Description of the task: Give the number of lines in the records below that contain the word "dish", and nothing more.

(Dataset entries)

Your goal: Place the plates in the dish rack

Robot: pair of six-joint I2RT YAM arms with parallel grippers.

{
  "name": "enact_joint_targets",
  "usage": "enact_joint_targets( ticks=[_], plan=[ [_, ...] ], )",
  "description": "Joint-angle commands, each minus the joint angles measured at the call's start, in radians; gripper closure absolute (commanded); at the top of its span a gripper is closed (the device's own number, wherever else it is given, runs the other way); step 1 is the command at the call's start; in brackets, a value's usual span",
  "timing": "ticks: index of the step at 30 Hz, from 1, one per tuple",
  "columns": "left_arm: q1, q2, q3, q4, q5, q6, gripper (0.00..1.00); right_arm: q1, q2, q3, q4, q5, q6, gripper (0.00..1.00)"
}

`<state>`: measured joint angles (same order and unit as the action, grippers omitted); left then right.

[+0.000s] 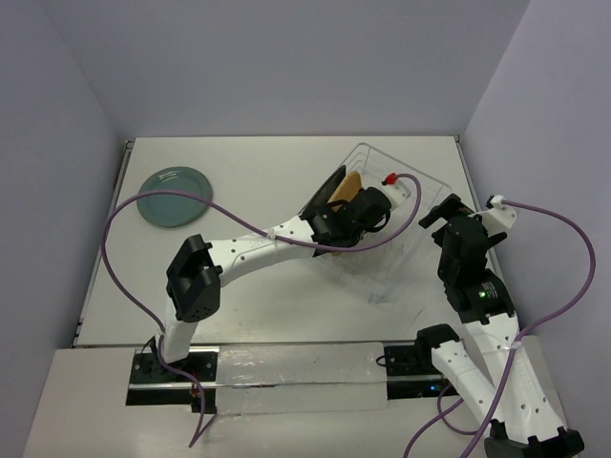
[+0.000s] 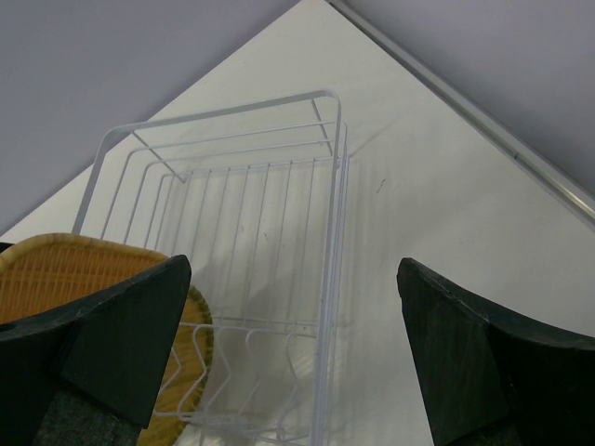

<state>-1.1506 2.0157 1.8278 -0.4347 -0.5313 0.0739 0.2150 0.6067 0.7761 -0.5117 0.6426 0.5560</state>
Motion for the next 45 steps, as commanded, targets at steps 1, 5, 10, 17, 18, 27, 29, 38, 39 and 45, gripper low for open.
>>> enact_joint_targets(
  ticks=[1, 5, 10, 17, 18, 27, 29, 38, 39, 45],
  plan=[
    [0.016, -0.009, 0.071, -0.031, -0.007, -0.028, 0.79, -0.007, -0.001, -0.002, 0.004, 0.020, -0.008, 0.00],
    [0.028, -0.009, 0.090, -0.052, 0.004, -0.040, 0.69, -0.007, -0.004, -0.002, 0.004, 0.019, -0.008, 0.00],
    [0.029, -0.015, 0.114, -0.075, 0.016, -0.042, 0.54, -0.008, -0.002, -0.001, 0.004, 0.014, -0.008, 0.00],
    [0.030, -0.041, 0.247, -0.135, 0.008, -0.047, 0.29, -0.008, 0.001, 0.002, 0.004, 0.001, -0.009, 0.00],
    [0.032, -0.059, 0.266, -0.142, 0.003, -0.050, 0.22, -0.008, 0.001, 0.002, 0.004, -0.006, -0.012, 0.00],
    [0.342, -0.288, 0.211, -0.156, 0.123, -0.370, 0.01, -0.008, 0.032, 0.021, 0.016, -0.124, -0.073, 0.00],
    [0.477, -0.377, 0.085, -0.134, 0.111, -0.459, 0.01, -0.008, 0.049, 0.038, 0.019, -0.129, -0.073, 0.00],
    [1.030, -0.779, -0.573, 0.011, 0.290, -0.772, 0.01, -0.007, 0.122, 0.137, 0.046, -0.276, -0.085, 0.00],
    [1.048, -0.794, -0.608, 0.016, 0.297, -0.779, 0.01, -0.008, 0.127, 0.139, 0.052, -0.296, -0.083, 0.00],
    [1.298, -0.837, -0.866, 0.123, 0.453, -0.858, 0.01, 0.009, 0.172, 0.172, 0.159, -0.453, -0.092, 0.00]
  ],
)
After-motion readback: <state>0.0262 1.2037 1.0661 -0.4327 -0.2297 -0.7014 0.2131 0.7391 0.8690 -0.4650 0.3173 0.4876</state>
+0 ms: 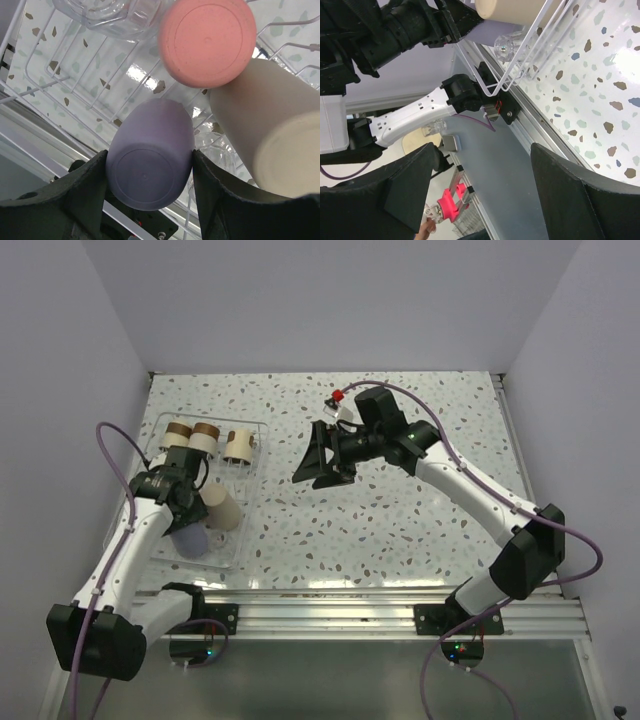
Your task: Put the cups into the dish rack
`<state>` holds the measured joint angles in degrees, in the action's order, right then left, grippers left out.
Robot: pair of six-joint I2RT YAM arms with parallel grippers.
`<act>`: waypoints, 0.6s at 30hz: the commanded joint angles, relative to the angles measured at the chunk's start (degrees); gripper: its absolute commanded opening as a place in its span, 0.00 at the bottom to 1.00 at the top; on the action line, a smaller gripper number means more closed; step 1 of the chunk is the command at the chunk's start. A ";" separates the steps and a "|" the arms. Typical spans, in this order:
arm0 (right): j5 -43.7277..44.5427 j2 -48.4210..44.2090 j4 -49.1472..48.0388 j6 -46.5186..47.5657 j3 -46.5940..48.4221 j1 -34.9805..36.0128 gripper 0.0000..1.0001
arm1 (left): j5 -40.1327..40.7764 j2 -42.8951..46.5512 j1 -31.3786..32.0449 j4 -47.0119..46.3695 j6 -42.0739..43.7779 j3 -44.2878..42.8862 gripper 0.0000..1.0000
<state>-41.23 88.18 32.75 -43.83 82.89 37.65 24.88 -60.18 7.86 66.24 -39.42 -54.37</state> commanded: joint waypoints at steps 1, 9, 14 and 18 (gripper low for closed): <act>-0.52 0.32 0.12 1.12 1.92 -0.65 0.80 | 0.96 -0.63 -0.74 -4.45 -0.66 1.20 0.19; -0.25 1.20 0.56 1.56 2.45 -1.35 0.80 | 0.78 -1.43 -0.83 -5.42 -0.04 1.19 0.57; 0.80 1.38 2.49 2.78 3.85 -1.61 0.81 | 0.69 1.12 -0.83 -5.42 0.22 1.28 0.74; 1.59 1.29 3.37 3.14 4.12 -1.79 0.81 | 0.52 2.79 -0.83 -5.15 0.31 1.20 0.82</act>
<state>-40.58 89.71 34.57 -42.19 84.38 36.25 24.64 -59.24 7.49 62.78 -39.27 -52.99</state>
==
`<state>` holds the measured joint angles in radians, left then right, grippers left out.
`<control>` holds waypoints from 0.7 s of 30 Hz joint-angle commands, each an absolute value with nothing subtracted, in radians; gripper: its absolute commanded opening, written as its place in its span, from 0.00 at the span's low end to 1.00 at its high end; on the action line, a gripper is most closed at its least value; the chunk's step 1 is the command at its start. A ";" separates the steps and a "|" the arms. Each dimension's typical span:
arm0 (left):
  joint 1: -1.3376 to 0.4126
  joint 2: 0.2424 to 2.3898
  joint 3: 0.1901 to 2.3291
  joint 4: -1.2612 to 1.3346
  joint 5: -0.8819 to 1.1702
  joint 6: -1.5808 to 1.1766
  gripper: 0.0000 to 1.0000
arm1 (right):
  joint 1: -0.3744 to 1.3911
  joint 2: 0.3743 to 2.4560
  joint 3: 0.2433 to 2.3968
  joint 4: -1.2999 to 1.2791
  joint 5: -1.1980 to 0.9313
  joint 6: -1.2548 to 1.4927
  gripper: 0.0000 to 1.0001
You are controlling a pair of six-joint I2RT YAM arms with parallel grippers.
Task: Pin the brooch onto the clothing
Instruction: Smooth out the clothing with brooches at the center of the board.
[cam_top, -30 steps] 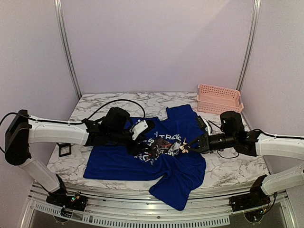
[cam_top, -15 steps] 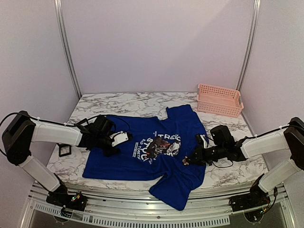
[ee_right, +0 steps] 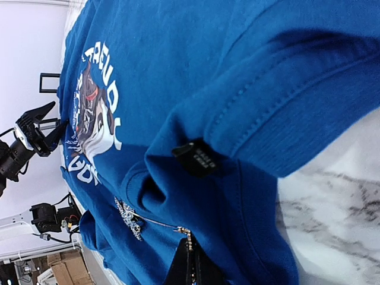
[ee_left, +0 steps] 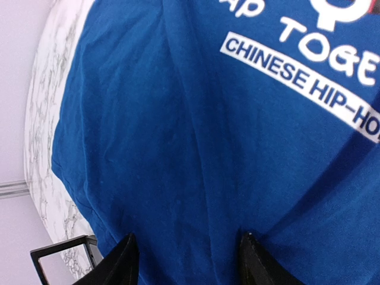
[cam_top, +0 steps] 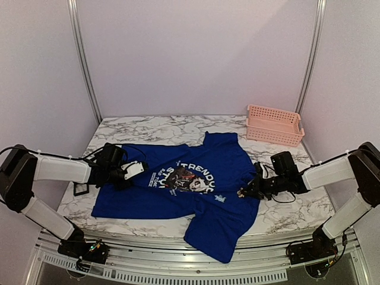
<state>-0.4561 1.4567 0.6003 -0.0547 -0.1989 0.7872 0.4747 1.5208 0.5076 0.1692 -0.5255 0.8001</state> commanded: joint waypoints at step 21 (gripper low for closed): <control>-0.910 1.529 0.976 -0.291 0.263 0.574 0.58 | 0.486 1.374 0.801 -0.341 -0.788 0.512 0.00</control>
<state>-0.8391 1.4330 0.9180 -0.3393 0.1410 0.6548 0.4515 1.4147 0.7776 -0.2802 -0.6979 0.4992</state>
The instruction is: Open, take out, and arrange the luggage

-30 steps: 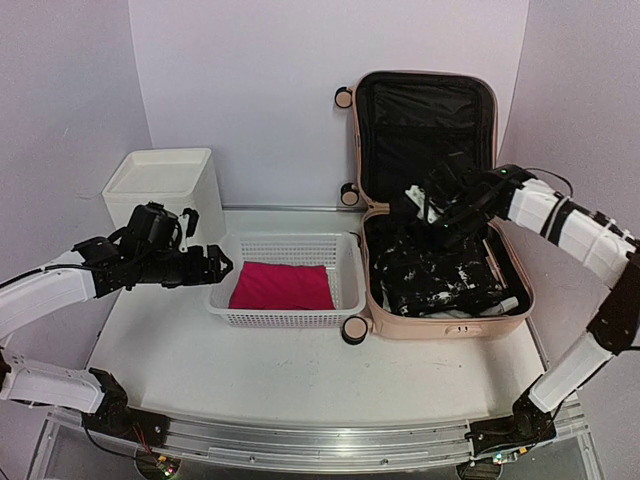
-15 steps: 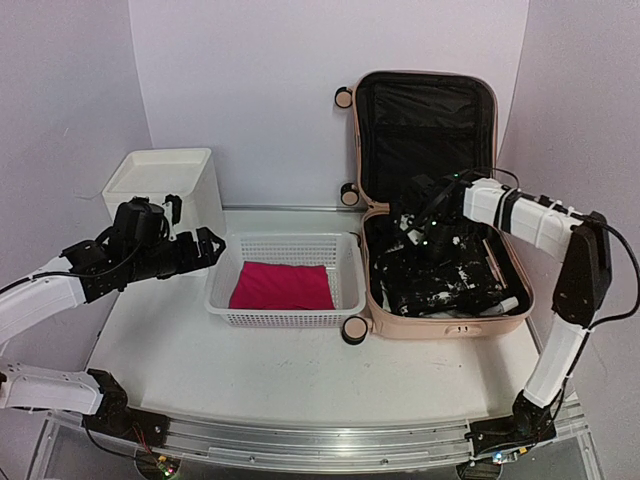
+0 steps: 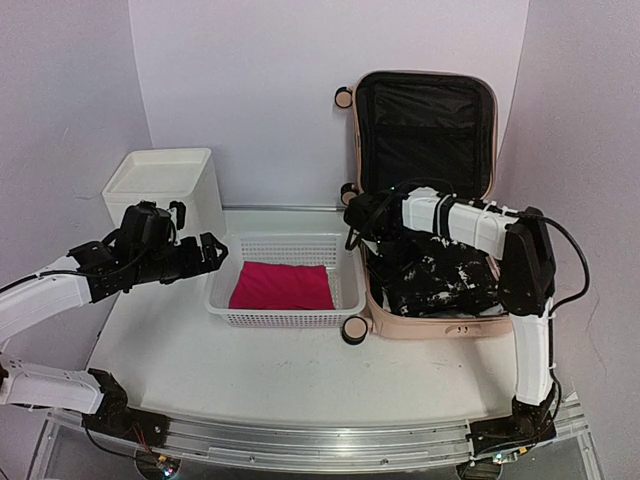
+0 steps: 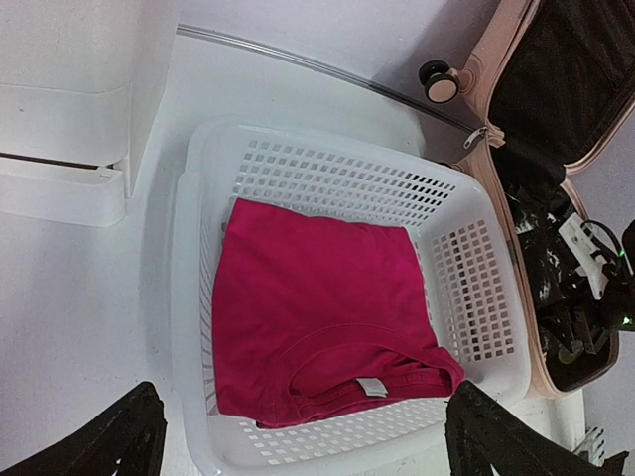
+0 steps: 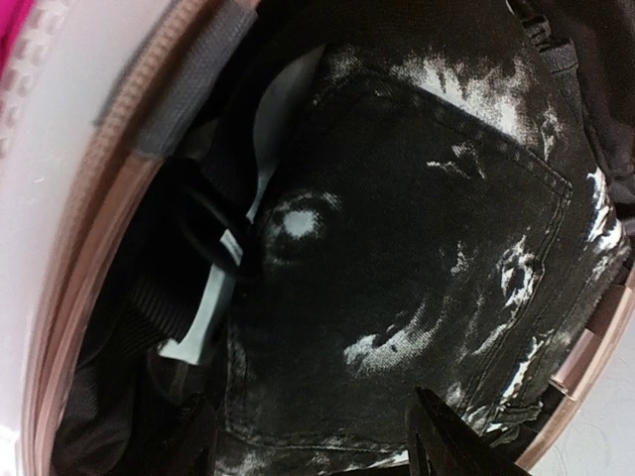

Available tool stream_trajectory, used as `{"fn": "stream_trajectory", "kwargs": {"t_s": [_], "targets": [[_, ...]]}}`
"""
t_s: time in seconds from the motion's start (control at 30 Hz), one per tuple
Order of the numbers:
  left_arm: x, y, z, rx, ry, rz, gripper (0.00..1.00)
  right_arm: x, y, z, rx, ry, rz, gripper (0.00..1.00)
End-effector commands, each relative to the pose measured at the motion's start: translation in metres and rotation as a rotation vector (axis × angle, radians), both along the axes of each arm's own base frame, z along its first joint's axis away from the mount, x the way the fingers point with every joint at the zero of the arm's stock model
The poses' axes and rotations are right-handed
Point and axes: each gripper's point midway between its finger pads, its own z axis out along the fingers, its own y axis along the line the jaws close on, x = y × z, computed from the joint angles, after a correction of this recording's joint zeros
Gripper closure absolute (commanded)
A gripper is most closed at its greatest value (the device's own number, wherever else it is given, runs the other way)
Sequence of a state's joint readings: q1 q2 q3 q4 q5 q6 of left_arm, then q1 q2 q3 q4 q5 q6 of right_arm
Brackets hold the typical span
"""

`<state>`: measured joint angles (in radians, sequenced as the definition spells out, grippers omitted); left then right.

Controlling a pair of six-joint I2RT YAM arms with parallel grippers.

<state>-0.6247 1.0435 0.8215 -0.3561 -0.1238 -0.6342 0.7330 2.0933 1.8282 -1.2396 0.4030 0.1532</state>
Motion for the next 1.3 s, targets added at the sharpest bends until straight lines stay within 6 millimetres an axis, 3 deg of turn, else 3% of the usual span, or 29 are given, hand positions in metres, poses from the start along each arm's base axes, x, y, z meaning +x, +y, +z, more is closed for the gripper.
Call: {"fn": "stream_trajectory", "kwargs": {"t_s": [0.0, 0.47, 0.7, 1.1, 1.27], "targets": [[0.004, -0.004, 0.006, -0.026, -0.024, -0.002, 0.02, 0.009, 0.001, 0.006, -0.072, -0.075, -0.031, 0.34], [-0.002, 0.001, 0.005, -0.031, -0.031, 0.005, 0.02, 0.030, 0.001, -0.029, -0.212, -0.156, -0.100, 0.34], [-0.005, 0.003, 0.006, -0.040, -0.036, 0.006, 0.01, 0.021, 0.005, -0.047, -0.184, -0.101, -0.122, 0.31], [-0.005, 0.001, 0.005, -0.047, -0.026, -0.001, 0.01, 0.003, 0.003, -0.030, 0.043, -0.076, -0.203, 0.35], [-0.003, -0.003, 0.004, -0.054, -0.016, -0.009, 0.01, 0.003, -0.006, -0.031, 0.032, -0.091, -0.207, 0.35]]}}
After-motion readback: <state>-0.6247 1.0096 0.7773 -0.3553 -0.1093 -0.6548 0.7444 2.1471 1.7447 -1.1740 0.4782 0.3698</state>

Task result: 2